* **What to produce**: An exact copy of all the data is needed, with every picture left out.

* **Dataset section**:
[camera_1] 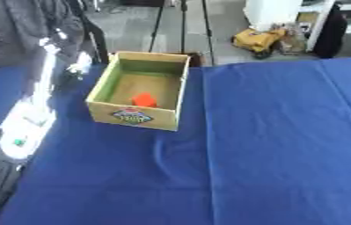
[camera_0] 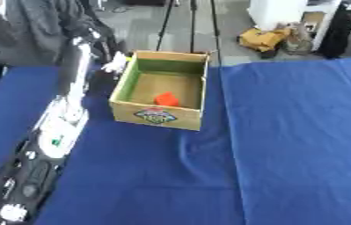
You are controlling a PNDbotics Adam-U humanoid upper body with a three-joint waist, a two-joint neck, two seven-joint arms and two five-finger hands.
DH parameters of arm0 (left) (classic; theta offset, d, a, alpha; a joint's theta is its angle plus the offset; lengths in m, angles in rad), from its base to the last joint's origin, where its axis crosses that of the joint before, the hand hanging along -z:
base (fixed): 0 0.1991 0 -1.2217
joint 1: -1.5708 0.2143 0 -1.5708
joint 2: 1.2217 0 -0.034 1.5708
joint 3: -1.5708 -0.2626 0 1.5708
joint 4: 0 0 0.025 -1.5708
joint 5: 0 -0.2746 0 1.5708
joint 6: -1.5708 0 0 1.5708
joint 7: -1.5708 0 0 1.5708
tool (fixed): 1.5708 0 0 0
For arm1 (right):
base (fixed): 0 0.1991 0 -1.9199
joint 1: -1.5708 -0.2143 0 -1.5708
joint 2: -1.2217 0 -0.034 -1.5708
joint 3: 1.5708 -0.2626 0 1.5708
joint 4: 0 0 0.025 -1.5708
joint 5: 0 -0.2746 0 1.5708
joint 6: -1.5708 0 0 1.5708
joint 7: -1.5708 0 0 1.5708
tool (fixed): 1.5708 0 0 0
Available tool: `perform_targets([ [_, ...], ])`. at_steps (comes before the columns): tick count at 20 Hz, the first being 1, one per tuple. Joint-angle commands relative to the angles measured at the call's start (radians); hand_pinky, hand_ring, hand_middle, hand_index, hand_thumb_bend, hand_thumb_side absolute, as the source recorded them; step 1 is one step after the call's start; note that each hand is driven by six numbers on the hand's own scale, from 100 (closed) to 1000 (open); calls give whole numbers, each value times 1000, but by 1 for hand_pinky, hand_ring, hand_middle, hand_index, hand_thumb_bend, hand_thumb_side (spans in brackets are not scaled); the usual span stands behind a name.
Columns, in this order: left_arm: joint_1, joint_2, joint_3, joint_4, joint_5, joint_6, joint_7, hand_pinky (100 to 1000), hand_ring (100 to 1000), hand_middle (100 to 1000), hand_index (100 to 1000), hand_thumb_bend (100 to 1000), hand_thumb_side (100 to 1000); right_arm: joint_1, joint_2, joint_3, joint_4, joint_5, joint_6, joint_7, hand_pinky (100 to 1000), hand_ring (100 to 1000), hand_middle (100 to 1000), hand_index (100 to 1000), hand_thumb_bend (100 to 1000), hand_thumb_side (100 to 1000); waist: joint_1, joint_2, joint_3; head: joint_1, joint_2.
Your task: Pick up objects on the table and place them in the box.
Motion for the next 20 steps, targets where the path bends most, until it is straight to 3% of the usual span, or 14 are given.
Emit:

* **Written answer**:
[camera_1] 
[camera_0] 
You are controlling a PNDbotics Adam-U humanoid upper body with a three-joint waist, a two-joint neck, two seven-joint arms and two five-finger hands.
DH parameters of arm0 (left) (classic; theta offset, d, a, alpha; a joint's theta is its angle plus the offset; lengths in m, angles in rad), from its base to the last joint's origin, where its axis crosses that of the joint before, the hand hanging along -z:
base (fixed): 0 0.1991 0 -1.2217
joint 1: -1.5708 0.2143 0 -1.5708
joint 2: 1.2217 0 -0.034 1.5708
joint 3: -1.5708 -0.2626 0 1.5708
joint 4: 0 0 0.025 -1.5708
joint 5: 0 -0.2746 0 1.5708
joint 6: -1.5708 0 0 1.5708
joint 7: -1.5708 0 0 1.5708
tool (fixed): 1.5708 0 0 0
For arm1 (right):
base (fixed): 0 0.1991 0 -1.9199
joint 1: -1.5708 -0.2143 0 -1.5708
joint 2: -1.2217 0 -0.034 -1.5708
joint 3: 1.5708 -0.2626 0 1.5708
joint 4: 0 0 0.025 -1.5708
joint 5: 0 -0.2746 0 1.5708
joint 6: -1.5708 0 0 1.5708
joint 7: -1.5708 0 0 1.5708
tool (fixed): 1.5708 0 0 0
Available tool: `perform_targets([ [_, ...], ])`. at_steps (comes before the columns): tick count at 20 Hz, the first being 1, one per tuple. Joint-angle commands relative to the angles measured at the call's start (radians); hand_pinky, hand_ring, hand_middle, hand_index, hand_thumb_bend, hand_thumb_side absolute, as the source recorded them; step 1 is one step after the call's start; note that each hand is driven by six numbers on the hand's own scale, from 100 (closed) to 1000 (open); calls give whole numbers, each value times 1000, but by 1 for hand_pinky, hand_ring, hand_middle, hand_index, hand_thumb_bend, hand_thumb_side (spans in brackets are not scaled); the usual span stands behind a name.
Columns, in this order: left_arm: joint_1, joint_2, joint_3, joint_4, joint_5, joint_6, joint_7, hand_pinky (100 to 1000), hand_ring (100 to 1000), hand_middle (100 to 1000), hand_index (100 to 1000), hand_thumb_bend (100 to 1000), hand_thumb_side (100 to 1000); right_arm: joint_1, joint_2, joint_3, joint_4, joint_5, joint_6, joint_7, hand_pinky (100 to 1000), hand_ring (100 to 1000), hand_middle (100 to 1000), hand_index (100 to 1000), hand_thumb_bend (100 to 1000), hand_thumb_side (100 to 1000); waist: joint_1, joint_2, joint_3; head: joint_1, joint_2.
Your task: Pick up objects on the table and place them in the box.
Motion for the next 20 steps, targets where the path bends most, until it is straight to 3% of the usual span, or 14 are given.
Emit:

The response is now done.